Un enjeu éducatif et identitaire sous-estimé
L’apprentissage des langues locales dès le bas âge est pourtant fondamental, tant sur le plan culturel qu’intellectuel. Avec un temps scolaire moyen de 6 à 10 heures par jour, l’école représente le cadre idéal pour transmettre des savoirs linguistiques et favoriser un ancrage culturel fort. « Apprendre une langue, c’est transmettre une identité et renforcer la cohésion sociale. Ce projet aurait permis aux jeunes de se reconnecter à leurs origines », souligne un enseignant du secondaire.
En plus de préserver le patrimoine culturel, cette réforme aurait pu renforcer le brassage linguistique. Il serait naturel qu’un ressortissant nzebi maîtrise le fang et puisse occuper des responsabilités dans une région où cette langue est majoritaire, sans crainte de barrières linguistiques ou culturelles.

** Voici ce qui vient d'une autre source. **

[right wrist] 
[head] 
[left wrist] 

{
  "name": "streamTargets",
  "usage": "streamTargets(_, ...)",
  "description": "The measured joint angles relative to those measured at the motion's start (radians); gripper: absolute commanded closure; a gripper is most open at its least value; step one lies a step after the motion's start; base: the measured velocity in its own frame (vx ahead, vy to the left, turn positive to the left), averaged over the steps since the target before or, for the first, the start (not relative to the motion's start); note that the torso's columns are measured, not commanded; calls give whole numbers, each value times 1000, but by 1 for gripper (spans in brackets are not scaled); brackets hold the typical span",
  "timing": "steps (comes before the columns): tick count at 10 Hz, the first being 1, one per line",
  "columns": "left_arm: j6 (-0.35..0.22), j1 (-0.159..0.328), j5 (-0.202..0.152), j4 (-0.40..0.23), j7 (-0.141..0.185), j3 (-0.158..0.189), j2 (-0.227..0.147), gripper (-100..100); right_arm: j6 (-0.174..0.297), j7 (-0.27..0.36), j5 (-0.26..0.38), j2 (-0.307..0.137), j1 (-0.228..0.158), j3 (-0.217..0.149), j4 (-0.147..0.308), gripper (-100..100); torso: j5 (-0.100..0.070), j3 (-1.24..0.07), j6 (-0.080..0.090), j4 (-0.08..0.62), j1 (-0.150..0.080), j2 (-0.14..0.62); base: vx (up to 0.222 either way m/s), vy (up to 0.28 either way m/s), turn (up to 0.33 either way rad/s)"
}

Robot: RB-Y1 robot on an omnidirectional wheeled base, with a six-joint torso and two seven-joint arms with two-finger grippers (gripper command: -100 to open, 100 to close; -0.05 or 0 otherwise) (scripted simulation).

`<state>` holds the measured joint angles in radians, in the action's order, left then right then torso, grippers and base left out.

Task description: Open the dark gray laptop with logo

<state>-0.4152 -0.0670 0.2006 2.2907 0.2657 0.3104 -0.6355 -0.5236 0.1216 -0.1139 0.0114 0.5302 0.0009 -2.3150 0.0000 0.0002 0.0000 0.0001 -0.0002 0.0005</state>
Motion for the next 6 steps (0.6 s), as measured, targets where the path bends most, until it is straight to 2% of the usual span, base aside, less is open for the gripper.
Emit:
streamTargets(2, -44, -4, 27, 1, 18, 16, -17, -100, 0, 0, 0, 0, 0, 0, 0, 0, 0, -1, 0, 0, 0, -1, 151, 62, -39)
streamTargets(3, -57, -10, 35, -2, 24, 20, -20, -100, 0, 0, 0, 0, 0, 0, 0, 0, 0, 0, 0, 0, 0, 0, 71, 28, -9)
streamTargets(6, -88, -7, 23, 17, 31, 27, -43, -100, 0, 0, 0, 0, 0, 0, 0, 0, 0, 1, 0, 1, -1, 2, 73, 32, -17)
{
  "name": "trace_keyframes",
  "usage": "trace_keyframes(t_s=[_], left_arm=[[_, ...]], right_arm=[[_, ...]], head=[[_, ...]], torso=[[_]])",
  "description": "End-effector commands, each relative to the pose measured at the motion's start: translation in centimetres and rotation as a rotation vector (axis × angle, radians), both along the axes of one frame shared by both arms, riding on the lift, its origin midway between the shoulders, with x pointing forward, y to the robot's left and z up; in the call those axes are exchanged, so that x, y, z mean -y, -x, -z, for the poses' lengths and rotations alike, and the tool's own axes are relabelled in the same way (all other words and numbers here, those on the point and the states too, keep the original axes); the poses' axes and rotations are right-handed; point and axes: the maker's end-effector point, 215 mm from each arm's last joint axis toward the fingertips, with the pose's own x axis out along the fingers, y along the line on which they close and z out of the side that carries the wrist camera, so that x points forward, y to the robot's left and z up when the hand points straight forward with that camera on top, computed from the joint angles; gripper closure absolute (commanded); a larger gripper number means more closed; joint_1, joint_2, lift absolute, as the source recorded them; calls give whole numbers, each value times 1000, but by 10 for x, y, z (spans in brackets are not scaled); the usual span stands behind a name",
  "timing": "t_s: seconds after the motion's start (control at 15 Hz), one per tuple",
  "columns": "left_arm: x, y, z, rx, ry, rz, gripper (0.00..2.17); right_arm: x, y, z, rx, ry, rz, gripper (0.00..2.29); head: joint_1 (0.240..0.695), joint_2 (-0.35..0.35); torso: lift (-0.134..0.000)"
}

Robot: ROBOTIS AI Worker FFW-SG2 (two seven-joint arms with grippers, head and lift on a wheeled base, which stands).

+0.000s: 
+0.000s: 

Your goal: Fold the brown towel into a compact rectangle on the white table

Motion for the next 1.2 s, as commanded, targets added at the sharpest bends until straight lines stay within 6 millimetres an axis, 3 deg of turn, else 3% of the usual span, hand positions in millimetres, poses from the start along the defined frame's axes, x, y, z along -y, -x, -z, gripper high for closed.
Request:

Des paroles aux actes : une nécessité pour préserver l’identité gabonaise
Face à une mondialisation galopante et à une jeunesse de plus en plus éloignée de ses racines, il est urgent de redonner du poids aux langues vernaculaires. En retardant la mise en application de cette réforme, le gouvernement freine un processus essentiel pour la sauvegarde du patrimoine linguistique national. « Nos langues disparaissent peu à peu, et si l’État ne prend pas ses responsabilités, nous perdrons une partie essentielle de notre culture », regrette un linguiste gabonais.
Si le CTRI ambitionne réellement de restaurer les institutions, il est impératif que l’éducation soit au cœur des priorités et que cette réforme devienne une réalité tangible, plutôt qu’un projet abandonné dans les tiroirs de l’administration.